Mullet Creek is a small river in East Falkland. It is not a major watercourse, but is best known for its part in the Falklands War During the last hours of April 1, 1982, Argentinian marines led by Guillermo Sanchez-Sabarots, landed his squadron of special forces at Mullet Creek, and advanced on Stanley. By 08.30 the battle was over and the Governor had ordered his ten Royal Marines (Navy Party 8901) to surrender. The Royal Marines, the Governor and any others who wished it were shipped out to Britain.

== Falklands War ==
The Argentine operation codenamed Azul (blue), began in the late evening of Thursday 1 April 1982 when the Argentine destroyer ARA Santisima Trinidad halted 500 metres off Mullet Creek and lowered 21 Gemini assault craft into the water.

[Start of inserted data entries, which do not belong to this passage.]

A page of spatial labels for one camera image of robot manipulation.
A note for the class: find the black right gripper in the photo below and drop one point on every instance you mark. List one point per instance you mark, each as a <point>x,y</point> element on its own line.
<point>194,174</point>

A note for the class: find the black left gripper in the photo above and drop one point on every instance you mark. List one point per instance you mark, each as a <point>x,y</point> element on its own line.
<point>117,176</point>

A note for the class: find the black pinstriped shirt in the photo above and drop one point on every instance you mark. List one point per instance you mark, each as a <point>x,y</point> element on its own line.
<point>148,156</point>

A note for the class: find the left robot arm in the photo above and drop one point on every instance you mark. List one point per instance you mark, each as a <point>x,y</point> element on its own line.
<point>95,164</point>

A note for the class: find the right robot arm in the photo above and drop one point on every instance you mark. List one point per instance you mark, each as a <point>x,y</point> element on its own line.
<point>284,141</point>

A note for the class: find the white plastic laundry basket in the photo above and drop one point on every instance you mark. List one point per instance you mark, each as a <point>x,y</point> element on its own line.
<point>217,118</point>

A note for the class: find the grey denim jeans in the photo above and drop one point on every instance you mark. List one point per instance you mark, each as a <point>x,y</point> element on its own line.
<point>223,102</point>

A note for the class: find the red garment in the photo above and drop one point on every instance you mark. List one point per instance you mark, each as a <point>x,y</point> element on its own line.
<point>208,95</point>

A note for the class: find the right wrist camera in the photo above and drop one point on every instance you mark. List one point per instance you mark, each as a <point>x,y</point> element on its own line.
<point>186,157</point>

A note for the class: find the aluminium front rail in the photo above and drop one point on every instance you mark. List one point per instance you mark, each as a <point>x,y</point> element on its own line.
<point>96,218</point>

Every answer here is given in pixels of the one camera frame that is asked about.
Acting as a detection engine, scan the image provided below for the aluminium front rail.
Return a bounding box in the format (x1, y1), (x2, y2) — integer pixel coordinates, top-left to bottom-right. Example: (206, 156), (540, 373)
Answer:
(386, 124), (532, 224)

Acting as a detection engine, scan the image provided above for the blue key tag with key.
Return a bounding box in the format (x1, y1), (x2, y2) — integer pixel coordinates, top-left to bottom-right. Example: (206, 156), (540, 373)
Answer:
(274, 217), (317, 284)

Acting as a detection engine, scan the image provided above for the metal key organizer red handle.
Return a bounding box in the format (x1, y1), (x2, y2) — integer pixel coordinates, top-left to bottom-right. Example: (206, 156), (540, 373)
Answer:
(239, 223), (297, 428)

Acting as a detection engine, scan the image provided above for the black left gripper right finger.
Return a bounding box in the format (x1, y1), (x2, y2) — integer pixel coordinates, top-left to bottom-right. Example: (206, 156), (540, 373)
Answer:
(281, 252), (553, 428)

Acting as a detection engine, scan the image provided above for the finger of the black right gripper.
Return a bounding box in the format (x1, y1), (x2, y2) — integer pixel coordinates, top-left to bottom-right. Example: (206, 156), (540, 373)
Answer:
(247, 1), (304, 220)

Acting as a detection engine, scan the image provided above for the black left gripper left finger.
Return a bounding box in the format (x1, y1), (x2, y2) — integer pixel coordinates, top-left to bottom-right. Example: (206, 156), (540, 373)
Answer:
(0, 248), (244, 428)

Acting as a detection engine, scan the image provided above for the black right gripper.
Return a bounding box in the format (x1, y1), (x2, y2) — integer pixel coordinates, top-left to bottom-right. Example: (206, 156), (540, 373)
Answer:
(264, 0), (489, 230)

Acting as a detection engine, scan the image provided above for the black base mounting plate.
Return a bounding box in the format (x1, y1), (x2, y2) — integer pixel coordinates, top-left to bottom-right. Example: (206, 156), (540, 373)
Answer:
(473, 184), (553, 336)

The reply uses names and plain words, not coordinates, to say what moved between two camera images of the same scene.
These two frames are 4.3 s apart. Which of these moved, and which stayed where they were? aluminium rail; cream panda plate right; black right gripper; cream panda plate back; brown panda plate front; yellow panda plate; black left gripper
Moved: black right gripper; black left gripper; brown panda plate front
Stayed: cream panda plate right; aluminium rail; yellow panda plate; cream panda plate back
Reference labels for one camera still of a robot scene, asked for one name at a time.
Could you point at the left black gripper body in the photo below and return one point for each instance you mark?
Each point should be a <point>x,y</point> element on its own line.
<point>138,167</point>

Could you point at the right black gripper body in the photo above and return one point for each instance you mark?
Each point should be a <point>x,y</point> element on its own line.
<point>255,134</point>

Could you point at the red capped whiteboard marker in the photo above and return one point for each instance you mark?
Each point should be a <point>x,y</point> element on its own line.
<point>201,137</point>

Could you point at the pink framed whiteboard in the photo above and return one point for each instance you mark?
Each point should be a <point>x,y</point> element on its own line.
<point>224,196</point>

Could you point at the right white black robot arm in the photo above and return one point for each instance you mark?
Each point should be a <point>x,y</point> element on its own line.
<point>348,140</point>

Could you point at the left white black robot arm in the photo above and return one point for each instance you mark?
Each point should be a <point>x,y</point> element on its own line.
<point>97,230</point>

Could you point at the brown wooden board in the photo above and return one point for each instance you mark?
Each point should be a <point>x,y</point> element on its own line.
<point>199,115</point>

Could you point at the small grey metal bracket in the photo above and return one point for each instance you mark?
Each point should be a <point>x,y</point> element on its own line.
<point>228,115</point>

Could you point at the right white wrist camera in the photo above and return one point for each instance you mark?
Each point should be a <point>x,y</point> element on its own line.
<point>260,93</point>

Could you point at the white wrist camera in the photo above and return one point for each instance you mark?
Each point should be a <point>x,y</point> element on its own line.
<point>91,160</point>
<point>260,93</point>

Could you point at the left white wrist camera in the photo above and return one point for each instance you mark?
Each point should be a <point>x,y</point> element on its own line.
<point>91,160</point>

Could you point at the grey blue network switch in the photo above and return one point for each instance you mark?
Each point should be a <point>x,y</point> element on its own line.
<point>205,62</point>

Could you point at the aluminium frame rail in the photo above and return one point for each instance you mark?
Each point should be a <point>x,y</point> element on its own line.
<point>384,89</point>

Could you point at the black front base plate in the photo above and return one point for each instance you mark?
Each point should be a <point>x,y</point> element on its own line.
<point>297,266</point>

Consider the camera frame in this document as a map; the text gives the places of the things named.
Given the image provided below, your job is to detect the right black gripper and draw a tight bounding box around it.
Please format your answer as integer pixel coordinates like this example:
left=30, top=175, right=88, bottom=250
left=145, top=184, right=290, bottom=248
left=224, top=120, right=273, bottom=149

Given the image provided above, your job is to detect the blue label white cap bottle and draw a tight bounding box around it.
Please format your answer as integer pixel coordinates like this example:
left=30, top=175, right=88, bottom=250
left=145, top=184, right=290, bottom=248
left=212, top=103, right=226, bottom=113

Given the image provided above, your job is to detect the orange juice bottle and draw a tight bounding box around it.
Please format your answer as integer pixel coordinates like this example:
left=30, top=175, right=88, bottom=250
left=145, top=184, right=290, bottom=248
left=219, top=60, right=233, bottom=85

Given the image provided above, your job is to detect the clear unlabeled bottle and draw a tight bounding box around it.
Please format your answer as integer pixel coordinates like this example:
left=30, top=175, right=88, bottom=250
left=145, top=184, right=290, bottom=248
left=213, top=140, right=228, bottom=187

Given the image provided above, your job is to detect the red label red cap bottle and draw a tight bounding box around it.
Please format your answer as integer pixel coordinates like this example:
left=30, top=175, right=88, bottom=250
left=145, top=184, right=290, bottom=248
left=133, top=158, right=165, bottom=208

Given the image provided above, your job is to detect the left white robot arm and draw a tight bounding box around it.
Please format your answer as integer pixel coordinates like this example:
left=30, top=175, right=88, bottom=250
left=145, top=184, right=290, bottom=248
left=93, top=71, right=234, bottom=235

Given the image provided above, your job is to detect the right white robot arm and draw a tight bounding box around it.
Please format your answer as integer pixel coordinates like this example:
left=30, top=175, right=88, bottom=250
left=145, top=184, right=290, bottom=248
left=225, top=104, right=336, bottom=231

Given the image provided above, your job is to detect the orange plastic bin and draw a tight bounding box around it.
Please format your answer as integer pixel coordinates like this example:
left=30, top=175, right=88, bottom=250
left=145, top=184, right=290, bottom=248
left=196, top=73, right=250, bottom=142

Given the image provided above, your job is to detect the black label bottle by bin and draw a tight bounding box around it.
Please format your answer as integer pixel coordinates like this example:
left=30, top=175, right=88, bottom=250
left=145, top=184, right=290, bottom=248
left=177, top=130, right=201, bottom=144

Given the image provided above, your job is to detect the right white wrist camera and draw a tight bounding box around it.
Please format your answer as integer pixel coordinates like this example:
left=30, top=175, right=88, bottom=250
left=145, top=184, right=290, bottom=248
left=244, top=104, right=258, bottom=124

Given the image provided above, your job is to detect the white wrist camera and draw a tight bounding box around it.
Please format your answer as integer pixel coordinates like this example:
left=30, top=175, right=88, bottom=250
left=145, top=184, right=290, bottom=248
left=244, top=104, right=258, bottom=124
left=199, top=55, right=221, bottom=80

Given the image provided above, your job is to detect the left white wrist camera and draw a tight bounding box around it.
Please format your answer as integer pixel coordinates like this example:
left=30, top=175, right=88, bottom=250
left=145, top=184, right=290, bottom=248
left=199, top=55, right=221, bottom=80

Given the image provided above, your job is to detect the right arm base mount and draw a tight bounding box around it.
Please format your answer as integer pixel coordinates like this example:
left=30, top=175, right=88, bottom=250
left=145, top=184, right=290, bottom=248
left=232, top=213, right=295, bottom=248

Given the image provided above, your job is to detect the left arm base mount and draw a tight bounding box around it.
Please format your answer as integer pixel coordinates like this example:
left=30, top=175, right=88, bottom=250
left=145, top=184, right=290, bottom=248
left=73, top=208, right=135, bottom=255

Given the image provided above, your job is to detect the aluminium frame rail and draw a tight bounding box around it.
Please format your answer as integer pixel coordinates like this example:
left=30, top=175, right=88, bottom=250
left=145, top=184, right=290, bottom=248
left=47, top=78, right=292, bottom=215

They contained 84 special forces troopers of Lieutenant-Commander Guillermo Sanchez-Sabarots' 1st Amphibious Commandos Group and a small party under Lieutenant-Commander Pedro Giachino, who was normally 2IC (second-in-command) of the 1st Marine Infantry Battalion, that was to capture Government House.

== Geography ==
Mullet Creek Stream rises between Two Sisters Mountain and Mount Tumbledown, and flows for 3 mi towards Mullet Creek, an inlet that leads into Port Harriet. The streams drains an area of around 4.5 mi2. The watercourse flows through Pony's Pass Quarry, and although the worked out quarry areas have been considered for use as a landfill, the possibility of leachate from the landfill polluting the stream led to the idea being mothballed. Where the Mullet Creek empties out in Port Harriet was considered to be a suitable location for new port facilities on East Falkland; however, the preferred site at Stanley harbour was chosen. Where the stream crosses the main Stanley to Darwin road west of Pony's Pass Quarry, Mullet Creek is 7 mi west of Stanley and 27 mi east of Mount Pleasant.

== History ==
In March 1942, a Supermarine Walrus that was used for patrolling the islands at dawn and dusk crashed and overturned in Mullet Creek. The land around Mullet Creek was primarily used for farming; the statistics for 1977-1987 show the owners of the farm there had over 1,400 sheep. The land around Mullet Creek was heavily mined by the Argentines during the Falklands War. The minefields at Mullet Creek were de-mined in 2012 and 2013 which released some of the shoreline around Mullet Creek and a stone corral into accessible land.